### WHAT THE TASK REQUIRES
Starting with the line that contains "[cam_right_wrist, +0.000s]", return every line through the end of the listing below exactly as written. Omit the pictures.

### AVAILABLE DATA

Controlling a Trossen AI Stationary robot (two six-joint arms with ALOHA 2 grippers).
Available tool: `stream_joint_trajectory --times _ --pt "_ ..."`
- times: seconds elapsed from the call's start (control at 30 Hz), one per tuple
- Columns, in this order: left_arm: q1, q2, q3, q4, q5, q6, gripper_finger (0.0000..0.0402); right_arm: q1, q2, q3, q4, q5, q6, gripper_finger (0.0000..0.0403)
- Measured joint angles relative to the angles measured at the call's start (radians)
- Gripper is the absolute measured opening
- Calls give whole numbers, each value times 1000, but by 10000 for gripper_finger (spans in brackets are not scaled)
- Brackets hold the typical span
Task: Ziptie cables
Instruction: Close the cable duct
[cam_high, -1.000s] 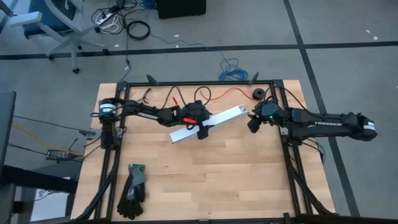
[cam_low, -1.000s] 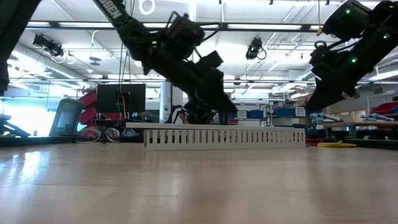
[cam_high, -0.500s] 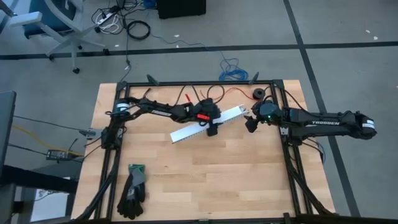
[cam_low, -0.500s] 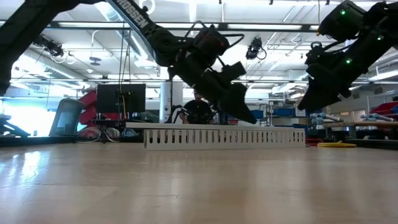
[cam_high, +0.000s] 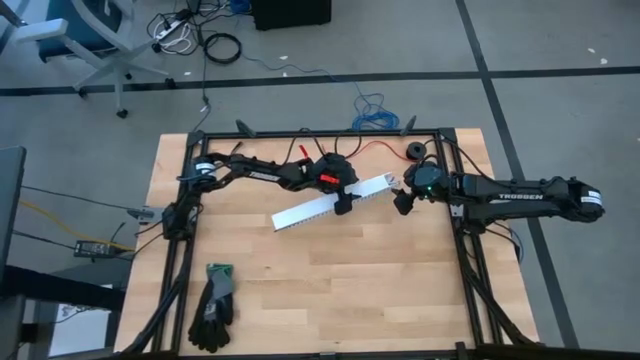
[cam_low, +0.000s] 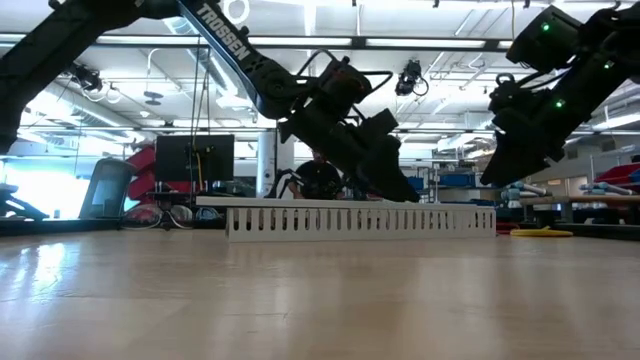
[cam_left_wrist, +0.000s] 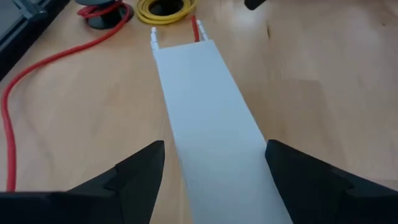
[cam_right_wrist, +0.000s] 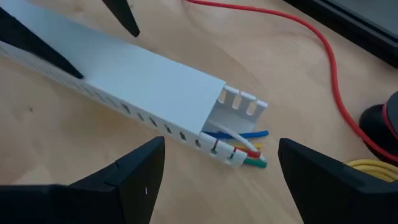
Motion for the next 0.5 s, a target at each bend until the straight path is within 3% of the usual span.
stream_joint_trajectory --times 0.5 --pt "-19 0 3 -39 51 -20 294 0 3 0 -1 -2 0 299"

### ANSWER TO THE PROBLEM
[cam_right_wrist, +0.000s] 
Motion for the next 0.5 s, a target at each bend until the straight path is within 3% of the usual span.
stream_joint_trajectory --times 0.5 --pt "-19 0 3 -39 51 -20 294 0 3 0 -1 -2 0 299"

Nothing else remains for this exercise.